§ **Instructions to follow**: Look below for the lines from the one with "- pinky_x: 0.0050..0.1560" to the one with "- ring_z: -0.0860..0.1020", and copy exactly those lines, both ends included.

********************

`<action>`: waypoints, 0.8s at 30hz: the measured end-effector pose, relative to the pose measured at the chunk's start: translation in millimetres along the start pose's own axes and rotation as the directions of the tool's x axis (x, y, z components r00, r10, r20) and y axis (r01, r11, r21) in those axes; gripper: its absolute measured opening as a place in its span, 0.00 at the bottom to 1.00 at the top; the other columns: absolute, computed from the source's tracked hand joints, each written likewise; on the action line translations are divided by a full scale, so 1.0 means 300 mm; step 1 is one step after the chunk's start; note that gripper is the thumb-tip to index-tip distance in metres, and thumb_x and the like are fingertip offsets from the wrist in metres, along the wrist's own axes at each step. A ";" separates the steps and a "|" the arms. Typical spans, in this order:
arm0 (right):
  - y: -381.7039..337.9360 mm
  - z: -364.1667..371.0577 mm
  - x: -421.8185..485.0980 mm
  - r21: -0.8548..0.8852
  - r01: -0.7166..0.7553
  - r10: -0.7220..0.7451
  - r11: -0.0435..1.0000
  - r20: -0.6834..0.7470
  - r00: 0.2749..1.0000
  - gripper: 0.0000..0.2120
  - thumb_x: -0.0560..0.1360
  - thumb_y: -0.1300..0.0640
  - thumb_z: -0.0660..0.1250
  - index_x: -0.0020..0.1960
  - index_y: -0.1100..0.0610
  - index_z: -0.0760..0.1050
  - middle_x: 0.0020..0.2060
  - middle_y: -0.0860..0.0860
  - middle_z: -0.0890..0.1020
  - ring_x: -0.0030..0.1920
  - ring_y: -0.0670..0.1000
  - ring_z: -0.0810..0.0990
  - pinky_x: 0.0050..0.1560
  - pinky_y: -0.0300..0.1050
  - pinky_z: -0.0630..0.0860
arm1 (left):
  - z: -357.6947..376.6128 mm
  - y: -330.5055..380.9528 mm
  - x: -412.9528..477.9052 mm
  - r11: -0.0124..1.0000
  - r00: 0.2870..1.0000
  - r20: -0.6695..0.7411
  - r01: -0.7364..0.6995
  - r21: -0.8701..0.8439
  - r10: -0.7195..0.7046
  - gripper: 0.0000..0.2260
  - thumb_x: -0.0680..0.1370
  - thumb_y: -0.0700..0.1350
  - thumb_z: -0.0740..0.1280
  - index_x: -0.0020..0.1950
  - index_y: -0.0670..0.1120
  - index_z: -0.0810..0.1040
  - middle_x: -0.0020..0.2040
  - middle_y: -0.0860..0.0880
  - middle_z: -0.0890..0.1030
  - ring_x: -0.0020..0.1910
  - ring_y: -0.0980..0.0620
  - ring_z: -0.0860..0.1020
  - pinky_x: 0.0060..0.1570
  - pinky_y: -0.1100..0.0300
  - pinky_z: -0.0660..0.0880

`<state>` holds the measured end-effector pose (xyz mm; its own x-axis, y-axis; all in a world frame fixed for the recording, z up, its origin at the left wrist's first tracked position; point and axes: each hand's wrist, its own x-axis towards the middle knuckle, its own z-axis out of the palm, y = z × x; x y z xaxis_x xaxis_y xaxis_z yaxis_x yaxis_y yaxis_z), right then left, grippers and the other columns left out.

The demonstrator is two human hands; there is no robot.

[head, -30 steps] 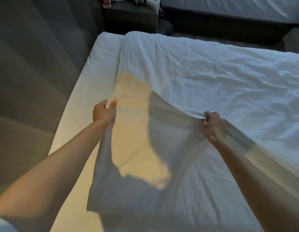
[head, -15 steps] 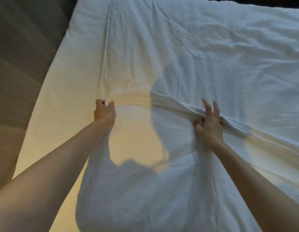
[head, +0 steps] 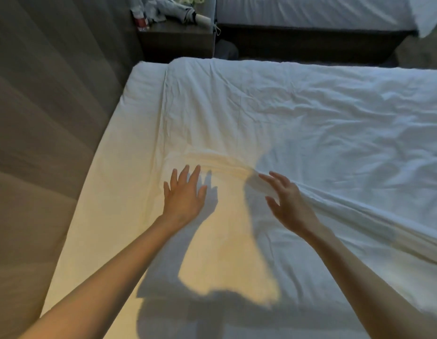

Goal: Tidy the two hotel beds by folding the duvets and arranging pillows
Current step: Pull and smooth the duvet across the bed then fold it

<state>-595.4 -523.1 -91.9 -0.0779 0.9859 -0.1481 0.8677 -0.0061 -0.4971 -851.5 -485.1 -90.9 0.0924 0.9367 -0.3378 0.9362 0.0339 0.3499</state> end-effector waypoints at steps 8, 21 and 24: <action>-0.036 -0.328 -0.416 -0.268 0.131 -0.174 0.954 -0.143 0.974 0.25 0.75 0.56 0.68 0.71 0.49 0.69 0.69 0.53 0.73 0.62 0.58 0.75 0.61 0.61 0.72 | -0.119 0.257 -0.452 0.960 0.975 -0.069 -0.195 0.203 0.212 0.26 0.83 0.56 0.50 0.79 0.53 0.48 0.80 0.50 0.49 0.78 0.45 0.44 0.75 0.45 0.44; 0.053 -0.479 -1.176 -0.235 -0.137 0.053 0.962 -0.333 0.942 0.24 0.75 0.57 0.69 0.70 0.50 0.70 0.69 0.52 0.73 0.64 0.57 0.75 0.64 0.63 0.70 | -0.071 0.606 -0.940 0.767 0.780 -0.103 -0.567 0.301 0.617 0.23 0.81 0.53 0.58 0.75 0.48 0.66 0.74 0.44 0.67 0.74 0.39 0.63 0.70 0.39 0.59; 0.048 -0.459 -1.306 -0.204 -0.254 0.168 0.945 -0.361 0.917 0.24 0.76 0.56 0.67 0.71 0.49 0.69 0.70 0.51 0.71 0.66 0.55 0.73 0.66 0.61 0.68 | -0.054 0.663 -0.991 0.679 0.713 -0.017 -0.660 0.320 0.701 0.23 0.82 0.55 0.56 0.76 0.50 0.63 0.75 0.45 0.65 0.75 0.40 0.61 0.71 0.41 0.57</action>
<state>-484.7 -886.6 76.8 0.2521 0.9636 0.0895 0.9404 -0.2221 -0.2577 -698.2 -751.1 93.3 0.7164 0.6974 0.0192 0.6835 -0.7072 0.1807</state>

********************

§ **Solution to the problem**:
  - pinky_x: 0.0050..0.1560
  - pinky_y: -0.0300..0.1050
  - pinky_z: -0.0630..0.0860
arm1 (left):
  - z: -357.6947..376.6128 mm
  - y: -330.5055..380.9528 mm
  - x: -412.9528..477.9052 mm
  - r11: -0.0124..1.0000
  - r00: 0.2870..1.0000
  - r20: -0.6695..0.7411
  - r01: -0.7364..0.6995
  - r21: -0.8701..0.8439
  - r10: -0.7195..0.7046
  - gripper: 0.0000..0.2260
  - thumb_x: -0.0680..0.1370
  - thumb_y: -0.0700..0.1350
  - thumb_z: -0.0740..0.1280
  - index_x: -0.0020..0.1950
  - index_y: -0.0670..0.1120
  - index_z: -0.0810..0.1040
  - middle_x: -0.0020..0.2040
  - middle_y: -0.0860..0.0880
  - middle_z: -0.0890..0.1030
  - ring_x: -0.0020..0.1910
  - ring_y: -0.0980..0.0620
  - ring_z: -0.0860..0.1020

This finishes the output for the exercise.